Data Engineer Resume
Irving, TX
SUMMARY
I have 7 Years of overall experience as an Oracle/Application Developer. Solid understanding of Big Data components - Hive, HBase, MongoDB, Oozie, Sqoop, Spark, Kafka, MySQL, Oracle. Developed expertise with Python, PySpark, PyMongo. Good understanding of design & development of SDLC, Data Warehousing, Relational Database Systems and ETL tools.
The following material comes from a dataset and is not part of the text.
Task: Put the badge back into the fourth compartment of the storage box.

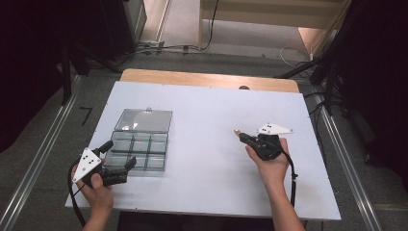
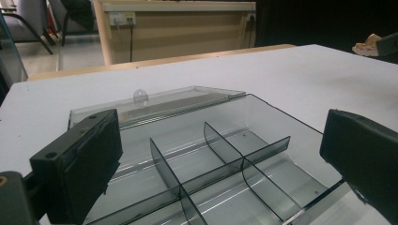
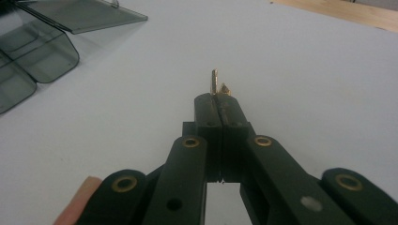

Worked on Pandas and Matplotlib. 3 years of experience in C, C++, Visual Basic 6, Visual C++, VBA. Experienced in LINUX Shell Scripts.
TECHNICAL SKILLS
Hadoop Ecosystem: Hadoop, Spark, Kafka, Hive, Oozie, Sqoop, MapReduce, HDFS and Zookeeper
Programming Languages: Python, Pandas, Matplotlib, C, C++, Visual Basic
Databases: Oracle 9i/10g, MySQL, NoSQL - Mongo, HBase
Platforms: Linux, Windows
Methodologies: Agile and Waterfall Model
PROFESSIONAL EXPERIENCE
Data Engineer
Confidential
Responsibilities:
- Expertise in Hadoop ecosystem components like HDFS, Map Reduce, Yarn, HBase, Sqoop, Oozie, SQL, PLSQL, Spark, Zookeeper, Mongo DB and Hive for scalability, distributed computing, and high-performance computing.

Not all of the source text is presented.